**SUPPLIED INFORMATION:**
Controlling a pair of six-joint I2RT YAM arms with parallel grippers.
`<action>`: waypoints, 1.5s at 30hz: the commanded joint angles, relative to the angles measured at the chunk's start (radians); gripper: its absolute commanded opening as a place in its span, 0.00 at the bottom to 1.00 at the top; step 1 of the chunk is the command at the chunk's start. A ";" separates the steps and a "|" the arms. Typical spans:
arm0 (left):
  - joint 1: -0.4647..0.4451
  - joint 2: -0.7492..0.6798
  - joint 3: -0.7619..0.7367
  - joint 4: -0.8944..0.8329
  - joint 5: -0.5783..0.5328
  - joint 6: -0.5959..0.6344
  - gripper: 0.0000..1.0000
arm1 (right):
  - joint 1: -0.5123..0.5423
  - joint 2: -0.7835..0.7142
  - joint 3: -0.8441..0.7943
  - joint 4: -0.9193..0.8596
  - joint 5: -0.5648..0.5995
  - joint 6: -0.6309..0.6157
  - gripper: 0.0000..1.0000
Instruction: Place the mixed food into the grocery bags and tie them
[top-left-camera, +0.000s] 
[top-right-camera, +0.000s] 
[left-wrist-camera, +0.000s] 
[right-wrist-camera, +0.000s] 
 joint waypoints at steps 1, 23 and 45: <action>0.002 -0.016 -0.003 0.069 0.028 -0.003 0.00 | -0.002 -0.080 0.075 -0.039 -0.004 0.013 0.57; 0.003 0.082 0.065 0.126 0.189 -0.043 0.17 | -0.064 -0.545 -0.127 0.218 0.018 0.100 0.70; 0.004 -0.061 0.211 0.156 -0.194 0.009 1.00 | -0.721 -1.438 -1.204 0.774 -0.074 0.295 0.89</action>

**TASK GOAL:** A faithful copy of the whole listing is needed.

**EXPECTED ANSWER:**
Controlling a pair of six-joint I2RT YAM arms with parallel grippers.
`<action>`: waypoints, 1.5s at 30hz: the commanded joint angles, relative to the angles measured at the chunk's start (radians); gripper: its absolute commanded opening as a place in its span, 0.00 at the bottom to 1.00 at the top; step 1 of the chunk is the command at the chunk's start. A ";" separates the steps and a "|" the arms. Typical spans:
arm0 (left):
  - joint 1: -0.4647..0.4451
  - joint 2: -0.7492..0.6798
  - joint 3: -0.7619..0.7367
  - joint 4: -0.8944..0.8329
  - joint 5: -0.5783..0.5328
  - joint 6: -0.5959..0.6344
  - gripper: 0.0000..1.0000
arm1 (right):
  - joint 1: -0.5123..0.5423
  - joint 2: -0.7835..0.7142
  - joint 3: -0.8441..0.7943
  - joint 4: -0.9193..0.8596
  - joint 5: -0.5648..0.5995
  - joint 6: -0.6309..0.6157
  - gripper: 0.0000..1.0000
Instruction: Place the mixed food into the grocery bags and tie them
[top-left-camera, +0.000s] 
[top-right-camera, +0.000s] 
[left-wrist-camera, +0.000s] 
[right-wrist-camera, +0.000s] 
 joint waypoints at steps 1, 23 and 45: <action>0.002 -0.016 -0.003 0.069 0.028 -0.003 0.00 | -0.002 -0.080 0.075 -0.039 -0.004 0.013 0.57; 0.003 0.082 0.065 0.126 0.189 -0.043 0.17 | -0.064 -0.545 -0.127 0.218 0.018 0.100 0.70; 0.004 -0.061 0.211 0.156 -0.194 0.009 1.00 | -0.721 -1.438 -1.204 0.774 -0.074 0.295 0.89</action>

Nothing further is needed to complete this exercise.